Computing Reviews

Modeling and performance evaluation of security attacks on opportunistic routing protocols for multihop wireless networks
Salehi M., Boukerche A., Darehshoorzadeh A. Ad Hoc Networks5088-101,2016.Type:Article
Date Reviewed: 11/16/16

The primary aim of opportunistic routing for wireless networks is to improve resilience and increase the probability that data will be delivered from the source node through to the intended destination. The key difference with standard wireless routing protocols is that multiple geographically adjacent nodes can form the candidate set of nodes to forward the packet on. Much of the research in this area is dedicated to either the candidate selection algorithm or to the coordination mechanism between the candidate nodes.

However, in this paper, the authors look at how existing algorithms behave in the presence of malicious nodes. These nodes not only do not forward the packet, but they also notify the sender and fellow candidates that the packet was indeed sent on, and hence nullify both the retransmission mechanism and the resilience afforded by having a candidate set of more than one node.

The model builds on prior work modeling opportunistic routing using discrete-time Markov chains (DTMC) where network performance characteristics such as drop ratio, delivery ratio, expected number of transmissions, and hop count can be computed using the DTMC. By introducing the malicious node as an absorbing state in the Markov chain, the authors can treat the malicious node similarly to the success or failure states in the DTMC.

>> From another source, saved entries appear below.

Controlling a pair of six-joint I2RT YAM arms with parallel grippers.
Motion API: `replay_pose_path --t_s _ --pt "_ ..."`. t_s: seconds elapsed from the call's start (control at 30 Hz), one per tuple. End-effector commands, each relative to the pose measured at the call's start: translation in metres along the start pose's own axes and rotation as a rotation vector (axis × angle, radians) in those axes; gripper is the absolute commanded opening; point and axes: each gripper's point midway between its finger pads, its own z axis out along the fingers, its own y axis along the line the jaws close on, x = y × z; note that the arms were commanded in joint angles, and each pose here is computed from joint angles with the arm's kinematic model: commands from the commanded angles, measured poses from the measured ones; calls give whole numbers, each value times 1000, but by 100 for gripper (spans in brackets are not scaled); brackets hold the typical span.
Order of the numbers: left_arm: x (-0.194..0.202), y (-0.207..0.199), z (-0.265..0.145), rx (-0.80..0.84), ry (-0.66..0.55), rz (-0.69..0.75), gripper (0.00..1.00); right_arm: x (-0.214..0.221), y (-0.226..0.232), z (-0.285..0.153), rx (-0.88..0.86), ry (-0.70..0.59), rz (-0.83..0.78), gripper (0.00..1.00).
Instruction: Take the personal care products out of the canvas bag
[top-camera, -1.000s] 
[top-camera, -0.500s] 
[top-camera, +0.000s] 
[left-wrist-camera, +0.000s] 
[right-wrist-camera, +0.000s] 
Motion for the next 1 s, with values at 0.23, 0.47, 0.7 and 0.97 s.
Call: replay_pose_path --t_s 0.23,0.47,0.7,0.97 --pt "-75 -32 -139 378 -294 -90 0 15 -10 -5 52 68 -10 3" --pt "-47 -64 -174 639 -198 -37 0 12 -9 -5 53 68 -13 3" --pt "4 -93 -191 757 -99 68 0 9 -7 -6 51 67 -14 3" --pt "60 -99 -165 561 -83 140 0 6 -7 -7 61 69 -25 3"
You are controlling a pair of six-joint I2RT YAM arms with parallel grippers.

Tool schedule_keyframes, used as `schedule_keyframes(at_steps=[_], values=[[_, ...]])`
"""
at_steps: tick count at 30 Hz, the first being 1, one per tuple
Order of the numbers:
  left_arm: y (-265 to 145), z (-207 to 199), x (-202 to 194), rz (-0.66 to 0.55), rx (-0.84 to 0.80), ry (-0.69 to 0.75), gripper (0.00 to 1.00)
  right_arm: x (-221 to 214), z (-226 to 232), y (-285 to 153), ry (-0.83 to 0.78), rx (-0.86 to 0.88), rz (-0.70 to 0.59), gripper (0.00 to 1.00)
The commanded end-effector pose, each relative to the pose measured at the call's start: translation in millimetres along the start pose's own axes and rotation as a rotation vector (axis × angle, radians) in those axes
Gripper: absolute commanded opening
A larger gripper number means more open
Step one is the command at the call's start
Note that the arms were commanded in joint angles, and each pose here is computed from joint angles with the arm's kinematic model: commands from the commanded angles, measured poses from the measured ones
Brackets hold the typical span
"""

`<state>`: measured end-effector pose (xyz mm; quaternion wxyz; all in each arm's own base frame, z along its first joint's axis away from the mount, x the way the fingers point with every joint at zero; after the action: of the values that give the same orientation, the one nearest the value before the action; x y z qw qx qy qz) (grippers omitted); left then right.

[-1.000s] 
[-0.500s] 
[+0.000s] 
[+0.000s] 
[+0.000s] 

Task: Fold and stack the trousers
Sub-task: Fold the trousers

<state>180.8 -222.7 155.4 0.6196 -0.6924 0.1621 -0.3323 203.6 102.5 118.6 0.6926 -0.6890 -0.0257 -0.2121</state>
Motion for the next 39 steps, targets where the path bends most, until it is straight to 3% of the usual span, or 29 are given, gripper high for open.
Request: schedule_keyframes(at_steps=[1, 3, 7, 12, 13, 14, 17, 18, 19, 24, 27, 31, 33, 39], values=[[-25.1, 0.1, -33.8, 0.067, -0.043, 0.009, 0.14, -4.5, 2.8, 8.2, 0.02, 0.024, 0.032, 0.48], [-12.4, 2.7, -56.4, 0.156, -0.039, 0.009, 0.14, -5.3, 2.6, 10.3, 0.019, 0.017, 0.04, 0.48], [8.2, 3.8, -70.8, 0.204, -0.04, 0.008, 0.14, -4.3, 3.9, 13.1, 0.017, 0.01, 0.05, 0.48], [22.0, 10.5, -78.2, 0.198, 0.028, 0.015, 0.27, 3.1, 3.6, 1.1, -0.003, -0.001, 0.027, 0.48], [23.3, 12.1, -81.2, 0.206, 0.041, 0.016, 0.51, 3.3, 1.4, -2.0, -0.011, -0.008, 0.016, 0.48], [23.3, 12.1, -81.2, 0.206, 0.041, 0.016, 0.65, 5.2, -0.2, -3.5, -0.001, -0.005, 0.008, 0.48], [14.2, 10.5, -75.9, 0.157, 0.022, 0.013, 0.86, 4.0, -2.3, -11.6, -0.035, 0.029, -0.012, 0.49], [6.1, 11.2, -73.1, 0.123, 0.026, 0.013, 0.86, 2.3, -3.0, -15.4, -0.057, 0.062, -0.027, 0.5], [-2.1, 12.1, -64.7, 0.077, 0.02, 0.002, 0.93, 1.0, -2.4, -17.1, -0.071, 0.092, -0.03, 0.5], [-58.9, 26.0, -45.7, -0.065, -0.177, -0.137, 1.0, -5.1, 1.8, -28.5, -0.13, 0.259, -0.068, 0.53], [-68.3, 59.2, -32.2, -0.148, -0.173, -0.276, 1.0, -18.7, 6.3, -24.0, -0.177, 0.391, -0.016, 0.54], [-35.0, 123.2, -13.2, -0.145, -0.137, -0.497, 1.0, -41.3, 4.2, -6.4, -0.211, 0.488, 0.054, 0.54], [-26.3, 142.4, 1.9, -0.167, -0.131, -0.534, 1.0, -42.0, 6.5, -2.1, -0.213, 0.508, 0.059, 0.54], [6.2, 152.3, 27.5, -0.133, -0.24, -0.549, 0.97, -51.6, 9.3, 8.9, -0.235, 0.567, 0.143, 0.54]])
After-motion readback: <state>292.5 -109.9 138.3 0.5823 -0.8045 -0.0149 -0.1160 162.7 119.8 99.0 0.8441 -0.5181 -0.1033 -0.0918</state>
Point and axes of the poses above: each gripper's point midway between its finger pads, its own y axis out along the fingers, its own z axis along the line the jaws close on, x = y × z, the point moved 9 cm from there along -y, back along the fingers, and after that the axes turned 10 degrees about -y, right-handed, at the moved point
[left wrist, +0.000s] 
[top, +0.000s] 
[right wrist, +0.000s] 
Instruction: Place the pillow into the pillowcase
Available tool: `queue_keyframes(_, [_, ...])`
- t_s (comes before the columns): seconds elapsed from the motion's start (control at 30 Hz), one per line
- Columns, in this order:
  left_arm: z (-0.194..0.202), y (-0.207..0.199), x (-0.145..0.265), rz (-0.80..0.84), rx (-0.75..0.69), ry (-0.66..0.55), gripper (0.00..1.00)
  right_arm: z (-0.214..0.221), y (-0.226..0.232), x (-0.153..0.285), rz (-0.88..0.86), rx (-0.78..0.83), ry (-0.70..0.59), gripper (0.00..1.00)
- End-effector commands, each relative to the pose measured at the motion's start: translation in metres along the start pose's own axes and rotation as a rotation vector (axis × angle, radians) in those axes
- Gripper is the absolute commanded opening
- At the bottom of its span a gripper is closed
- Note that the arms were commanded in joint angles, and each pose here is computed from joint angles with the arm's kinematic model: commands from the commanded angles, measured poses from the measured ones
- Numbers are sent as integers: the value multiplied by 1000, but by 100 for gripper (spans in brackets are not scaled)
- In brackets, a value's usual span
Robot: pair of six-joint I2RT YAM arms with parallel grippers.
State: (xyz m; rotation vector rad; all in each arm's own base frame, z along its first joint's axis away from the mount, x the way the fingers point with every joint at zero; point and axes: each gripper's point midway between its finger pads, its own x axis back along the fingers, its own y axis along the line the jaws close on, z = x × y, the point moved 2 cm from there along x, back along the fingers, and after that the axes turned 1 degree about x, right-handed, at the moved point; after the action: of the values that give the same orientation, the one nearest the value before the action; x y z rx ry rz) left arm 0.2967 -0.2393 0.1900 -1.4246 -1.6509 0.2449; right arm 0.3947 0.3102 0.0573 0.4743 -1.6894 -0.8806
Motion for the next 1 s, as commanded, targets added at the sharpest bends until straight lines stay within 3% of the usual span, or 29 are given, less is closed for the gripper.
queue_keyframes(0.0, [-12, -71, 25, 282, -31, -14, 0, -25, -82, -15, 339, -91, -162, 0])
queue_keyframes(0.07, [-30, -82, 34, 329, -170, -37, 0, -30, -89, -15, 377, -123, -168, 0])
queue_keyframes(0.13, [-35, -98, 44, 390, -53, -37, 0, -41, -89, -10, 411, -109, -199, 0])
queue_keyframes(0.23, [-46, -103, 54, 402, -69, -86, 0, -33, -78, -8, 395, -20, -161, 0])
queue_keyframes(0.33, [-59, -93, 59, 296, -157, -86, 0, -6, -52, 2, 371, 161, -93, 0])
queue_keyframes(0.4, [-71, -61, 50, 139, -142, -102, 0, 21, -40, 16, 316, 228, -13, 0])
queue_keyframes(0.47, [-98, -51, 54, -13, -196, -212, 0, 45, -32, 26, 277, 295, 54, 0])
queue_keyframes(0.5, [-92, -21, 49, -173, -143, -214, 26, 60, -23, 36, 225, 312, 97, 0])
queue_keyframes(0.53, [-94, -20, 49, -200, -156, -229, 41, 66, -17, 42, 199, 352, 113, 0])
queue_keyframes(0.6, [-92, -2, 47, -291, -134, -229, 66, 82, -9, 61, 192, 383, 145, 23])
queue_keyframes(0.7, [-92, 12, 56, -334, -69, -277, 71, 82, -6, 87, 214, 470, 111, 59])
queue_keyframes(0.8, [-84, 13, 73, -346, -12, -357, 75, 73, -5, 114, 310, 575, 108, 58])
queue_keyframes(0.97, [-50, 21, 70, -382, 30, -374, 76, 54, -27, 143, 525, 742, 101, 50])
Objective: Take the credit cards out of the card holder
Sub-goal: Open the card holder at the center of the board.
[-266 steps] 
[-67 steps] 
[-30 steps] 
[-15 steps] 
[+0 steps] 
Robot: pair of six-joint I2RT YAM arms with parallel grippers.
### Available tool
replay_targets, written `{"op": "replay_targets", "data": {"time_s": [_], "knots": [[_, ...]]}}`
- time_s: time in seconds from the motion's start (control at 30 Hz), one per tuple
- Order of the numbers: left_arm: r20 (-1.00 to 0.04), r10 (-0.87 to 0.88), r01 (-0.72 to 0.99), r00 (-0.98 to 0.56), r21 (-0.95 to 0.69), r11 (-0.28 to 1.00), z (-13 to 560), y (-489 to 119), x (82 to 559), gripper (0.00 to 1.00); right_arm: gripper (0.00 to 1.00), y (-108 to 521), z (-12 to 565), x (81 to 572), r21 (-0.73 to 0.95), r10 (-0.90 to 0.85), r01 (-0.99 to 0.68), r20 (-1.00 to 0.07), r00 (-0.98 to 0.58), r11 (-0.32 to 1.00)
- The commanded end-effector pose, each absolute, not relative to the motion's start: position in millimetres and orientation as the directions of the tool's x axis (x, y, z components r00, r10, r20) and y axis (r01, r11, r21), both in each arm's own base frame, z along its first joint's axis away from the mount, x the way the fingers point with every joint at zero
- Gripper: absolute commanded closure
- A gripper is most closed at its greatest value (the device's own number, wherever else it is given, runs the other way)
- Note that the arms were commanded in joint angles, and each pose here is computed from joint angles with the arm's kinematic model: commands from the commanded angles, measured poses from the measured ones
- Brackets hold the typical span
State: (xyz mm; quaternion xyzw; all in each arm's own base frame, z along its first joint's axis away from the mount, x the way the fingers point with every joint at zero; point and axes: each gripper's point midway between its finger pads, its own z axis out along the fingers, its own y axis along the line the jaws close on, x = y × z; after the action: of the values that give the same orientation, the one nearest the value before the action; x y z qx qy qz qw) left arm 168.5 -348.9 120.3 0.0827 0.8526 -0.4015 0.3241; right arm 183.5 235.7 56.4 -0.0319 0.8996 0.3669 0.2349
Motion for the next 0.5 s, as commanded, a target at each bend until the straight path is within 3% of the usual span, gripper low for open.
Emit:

The authors then evaluate the performance of four popular opportunistic routing algorithms in the presence of these malicious nodes, creating the so-called “black-hole” attack, using the developed model. Algorithm performance is evaluated for independent changes in each of the number of malicious nodes; node density; and the number of candidates in a candidate set. Comparison results against simulation tests are also provided.

Reviewer:  Bernard Kuc Review #: CR144926 (1702-0132)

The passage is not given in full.